#### WHAT TO WORK ON:
In the entries below, which lines run from the one containing "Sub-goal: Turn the" to the one containing "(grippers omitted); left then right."? Copy exactly those lines, ends included, and no others.

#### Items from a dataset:

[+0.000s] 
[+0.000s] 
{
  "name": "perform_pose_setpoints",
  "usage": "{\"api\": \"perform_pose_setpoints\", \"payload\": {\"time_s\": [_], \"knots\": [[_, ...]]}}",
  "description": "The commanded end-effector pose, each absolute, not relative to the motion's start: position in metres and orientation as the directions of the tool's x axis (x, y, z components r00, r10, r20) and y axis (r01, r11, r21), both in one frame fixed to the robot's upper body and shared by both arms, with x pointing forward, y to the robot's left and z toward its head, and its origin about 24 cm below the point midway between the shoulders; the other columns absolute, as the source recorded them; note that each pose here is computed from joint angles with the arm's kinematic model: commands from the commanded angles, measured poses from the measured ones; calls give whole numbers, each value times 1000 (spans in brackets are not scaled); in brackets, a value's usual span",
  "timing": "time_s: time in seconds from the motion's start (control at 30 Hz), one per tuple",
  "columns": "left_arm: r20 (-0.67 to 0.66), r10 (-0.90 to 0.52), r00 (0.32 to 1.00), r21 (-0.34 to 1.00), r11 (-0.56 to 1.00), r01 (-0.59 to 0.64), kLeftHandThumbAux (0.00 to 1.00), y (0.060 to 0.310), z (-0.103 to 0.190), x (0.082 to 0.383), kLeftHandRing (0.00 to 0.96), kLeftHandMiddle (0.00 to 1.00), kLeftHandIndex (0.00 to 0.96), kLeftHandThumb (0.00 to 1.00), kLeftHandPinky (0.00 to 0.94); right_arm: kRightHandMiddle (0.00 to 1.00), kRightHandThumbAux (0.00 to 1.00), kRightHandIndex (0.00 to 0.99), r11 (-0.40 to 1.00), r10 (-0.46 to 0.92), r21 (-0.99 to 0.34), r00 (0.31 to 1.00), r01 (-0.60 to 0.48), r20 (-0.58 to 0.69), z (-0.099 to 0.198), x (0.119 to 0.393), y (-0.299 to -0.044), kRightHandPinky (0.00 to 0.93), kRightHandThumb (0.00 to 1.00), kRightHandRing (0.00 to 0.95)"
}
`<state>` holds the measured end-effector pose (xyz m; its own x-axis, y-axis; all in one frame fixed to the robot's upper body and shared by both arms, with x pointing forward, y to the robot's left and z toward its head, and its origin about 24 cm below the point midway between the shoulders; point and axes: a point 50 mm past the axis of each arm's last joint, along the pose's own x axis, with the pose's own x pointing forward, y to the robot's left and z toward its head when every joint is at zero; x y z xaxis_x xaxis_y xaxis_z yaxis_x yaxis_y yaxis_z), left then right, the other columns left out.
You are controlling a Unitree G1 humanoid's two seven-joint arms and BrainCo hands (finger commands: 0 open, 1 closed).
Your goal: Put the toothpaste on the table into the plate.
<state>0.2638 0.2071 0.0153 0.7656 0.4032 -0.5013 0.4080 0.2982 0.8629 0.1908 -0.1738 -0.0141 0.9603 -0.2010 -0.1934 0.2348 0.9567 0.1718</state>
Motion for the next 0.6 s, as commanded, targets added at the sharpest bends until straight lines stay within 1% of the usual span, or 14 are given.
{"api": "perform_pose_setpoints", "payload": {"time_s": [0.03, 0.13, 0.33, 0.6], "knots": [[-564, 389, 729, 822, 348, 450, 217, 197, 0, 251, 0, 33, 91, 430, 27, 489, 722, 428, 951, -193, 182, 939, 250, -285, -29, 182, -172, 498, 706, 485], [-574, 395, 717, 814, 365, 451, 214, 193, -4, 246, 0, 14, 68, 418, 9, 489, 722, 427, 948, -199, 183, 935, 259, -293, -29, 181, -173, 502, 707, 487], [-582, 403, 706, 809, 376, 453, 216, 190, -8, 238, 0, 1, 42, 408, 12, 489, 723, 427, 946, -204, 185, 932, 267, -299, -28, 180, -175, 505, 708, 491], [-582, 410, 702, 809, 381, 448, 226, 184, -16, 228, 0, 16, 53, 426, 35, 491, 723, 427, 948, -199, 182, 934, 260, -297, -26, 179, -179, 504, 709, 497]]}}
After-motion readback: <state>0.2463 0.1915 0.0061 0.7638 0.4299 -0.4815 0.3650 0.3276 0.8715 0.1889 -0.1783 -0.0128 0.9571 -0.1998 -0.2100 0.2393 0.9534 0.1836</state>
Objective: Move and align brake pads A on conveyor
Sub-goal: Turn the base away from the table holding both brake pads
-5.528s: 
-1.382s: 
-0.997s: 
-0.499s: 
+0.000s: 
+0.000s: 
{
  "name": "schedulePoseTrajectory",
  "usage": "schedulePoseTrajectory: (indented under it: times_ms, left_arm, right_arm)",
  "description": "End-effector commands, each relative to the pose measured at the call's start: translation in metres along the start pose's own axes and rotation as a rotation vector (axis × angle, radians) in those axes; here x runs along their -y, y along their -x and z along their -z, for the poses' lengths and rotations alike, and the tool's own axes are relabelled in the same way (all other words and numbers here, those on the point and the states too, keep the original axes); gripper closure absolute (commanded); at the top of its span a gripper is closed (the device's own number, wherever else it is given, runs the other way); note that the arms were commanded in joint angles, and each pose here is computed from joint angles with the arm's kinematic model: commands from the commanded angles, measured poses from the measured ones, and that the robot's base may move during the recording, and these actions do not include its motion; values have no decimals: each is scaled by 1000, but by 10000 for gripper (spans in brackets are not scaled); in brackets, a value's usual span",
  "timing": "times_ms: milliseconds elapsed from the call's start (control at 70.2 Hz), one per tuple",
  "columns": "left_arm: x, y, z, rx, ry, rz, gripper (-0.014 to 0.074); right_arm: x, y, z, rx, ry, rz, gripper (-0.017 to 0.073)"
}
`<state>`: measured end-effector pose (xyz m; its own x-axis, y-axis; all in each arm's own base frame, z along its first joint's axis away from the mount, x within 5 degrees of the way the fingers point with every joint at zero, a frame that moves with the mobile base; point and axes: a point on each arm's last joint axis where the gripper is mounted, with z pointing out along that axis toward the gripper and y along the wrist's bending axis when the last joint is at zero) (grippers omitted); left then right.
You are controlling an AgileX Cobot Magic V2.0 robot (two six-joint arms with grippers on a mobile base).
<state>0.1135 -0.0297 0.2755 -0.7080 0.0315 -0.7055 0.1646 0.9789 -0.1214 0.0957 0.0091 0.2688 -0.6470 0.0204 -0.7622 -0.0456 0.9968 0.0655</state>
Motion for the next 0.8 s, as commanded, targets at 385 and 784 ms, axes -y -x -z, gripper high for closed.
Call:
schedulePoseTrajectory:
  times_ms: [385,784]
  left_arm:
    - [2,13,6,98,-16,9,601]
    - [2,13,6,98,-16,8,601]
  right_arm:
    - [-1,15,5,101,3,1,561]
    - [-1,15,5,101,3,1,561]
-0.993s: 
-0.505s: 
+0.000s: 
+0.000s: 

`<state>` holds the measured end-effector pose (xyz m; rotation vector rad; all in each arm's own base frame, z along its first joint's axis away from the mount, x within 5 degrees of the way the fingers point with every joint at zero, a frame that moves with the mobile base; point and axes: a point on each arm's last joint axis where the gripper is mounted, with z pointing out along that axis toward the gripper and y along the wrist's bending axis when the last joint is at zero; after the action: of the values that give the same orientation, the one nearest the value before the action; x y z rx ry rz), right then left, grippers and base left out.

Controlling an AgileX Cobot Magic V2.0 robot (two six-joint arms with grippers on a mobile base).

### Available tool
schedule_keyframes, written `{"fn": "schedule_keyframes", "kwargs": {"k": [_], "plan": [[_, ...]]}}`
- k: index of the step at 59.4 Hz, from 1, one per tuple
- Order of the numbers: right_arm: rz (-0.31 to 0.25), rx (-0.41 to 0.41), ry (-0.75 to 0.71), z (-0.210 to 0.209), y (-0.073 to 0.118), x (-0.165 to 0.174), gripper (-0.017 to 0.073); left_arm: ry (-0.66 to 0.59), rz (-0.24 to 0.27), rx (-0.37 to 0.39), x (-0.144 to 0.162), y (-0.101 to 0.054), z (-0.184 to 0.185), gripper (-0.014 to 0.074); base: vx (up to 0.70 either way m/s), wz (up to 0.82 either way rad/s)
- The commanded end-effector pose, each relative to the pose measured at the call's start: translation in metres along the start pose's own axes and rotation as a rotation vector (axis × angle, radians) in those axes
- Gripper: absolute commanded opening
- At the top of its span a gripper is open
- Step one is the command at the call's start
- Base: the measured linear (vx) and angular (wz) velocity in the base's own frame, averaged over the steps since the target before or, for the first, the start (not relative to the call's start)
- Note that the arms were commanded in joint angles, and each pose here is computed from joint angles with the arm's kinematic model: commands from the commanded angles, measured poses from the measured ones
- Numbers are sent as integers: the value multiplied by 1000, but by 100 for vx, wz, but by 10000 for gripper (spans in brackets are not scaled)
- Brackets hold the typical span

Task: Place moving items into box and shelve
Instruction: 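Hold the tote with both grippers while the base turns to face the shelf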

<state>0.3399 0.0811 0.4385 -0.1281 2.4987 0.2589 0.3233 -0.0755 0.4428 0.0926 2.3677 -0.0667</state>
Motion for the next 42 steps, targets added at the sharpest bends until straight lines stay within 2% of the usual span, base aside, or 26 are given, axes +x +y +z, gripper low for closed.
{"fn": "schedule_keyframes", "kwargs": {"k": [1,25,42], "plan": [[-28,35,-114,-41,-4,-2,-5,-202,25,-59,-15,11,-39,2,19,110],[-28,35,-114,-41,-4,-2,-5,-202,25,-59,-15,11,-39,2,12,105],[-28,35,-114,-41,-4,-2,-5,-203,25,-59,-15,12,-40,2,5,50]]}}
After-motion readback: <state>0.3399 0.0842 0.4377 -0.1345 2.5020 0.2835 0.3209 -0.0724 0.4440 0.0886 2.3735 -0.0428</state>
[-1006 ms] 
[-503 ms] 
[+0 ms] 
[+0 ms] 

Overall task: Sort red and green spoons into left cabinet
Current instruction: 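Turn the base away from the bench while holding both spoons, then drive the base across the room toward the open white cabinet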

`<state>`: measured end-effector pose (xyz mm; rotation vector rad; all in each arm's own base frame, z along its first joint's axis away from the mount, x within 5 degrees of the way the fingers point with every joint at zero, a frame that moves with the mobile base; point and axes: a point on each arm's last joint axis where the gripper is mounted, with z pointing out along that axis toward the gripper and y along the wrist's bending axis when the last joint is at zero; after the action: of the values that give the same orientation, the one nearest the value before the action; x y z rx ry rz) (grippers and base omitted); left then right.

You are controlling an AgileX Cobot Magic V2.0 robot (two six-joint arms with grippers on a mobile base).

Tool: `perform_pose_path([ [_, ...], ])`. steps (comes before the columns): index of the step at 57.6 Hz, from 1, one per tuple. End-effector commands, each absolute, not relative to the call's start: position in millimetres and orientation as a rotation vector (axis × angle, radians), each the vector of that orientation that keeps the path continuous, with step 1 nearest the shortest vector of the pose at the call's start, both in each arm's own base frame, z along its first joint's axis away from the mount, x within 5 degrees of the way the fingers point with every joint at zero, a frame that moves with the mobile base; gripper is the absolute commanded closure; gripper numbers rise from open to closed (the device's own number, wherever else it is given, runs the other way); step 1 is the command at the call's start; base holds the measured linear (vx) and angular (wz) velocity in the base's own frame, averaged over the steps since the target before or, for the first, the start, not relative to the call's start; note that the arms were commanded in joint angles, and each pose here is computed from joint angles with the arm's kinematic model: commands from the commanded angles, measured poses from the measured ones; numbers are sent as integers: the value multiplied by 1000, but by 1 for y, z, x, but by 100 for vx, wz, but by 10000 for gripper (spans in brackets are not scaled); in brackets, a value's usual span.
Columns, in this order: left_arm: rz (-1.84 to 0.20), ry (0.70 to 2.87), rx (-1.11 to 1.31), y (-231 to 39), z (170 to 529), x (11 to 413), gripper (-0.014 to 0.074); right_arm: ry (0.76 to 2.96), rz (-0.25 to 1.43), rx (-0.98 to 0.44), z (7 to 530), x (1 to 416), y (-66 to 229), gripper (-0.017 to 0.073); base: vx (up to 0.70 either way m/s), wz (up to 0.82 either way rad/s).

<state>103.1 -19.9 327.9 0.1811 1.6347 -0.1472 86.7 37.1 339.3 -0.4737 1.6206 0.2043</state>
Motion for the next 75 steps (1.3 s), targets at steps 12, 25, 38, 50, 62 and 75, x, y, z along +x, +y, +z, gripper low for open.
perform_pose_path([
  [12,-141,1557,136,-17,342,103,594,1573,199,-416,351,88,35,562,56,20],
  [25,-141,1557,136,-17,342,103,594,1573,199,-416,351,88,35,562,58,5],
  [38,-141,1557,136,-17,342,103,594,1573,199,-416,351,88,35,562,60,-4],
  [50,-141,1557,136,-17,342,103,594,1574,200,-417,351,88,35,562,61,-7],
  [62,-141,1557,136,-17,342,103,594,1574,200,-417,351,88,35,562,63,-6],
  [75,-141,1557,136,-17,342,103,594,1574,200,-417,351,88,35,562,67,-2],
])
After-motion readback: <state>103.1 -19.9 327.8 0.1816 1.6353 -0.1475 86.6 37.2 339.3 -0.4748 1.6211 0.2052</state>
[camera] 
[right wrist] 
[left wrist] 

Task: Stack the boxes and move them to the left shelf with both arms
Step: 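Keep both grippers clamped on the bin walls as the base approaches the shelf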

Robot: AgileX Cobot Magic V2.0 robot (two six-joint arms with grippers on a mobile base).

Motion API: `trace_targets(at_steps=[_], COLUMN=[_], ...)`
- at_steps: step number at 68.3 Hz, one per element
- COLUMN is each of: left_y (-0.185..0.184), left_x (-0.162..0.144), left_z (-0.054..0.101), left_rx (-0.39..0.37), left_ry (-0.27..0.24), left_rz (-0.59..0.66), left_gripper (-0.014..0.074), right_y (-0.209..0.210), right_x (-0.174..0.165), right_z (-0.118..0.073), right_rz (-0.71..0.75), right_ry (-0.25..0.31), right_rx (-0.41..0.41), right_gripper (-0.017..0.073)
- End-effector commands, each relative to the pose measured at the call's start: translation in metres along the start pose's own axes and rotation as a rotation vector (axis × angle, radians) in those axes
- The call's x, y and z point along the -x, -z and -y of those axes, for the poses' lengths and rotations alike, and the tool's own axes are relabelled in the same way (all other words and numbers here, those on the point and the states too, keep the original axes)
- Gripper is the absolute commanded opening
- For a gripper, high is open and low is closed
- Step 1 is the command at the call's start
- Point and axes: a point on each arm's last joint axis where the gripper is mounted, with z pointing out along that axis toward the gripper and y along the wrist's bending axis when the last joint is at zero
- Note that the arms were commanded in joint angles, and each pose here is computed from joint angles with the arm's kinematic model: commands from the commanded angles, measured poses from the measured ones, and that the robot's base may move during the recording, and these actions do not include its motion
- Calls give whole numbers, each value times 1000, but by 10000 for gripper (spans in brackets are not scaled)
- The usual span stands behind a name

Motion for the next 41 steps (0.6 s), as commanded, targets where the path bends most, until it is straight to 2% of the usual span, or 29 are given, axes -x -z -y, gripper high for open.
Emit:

#### TASK ANSWER:
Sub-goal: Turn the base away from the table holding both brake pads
-5.528s: 
-1.382s: 
-0.997s: 
-0.499s: 
+0.000s: 
+0.000s: 
{
  "name": "schedulePoseTrajectory",
  "usage": "schedulePoseTrajectory: (indented under it: times_ms, left_arm, right_arm)",
  "description": "End-effector commands, each relative to the pose measured at the call's start: translation in metres along the start pose's own axes and rotation as a rotation vector (axis × angle, radians) in those axes; here x runs along their -y, y along their -x and z along their -z, for the poses' lengths and rotations alike, and the tool's own axes are relabelled in the same way (all other words and numbers here, those on the point and the states too, keep the original axes); gripper closure absolute (commanded); at the top of its span a gripper is closed (the device's own number, wherever else it is given, runs the other way); note that the arms were commanded in joint angles, and each pose here is computed from joint angles with the arm's kinematic model: commands from the commanded angles, measured poses from the measured ones, and that the robot's base may move during the recording, and these actions do not include its motion; values have no decimals: each is scaled by 1000, but by 10000 for gripper (spans in brackets are not scaled); in brackets, a value's usual span",
  "timing": "times_ms: milliseconds elapsed from the call's start (control at 70.2 Hz), one per tuple",
  "columns": "left_arm: x, y, z, rx, ry, rz, gripper (-0.014 to 0.074); right_arm: x, y, z, rx, ry, rz, gripper (-0.017 to 0.073)"
}
`<state>`: measured end-effector pose (xyz m; its own x-axis, y-axis; all in each arm's own base frame, z along its first joint's axis away from the mount, x within 5 degrees of the way the fingers point with every joint at zero, a frame that moves with the mobile base; point and axes: a point on each arm's last joint axis where the gripper is mounted, with z pointing out along that axis toward the gripper and y along the wrist's bending axis when the last joint is at zero) (grippers omitted); left then right.

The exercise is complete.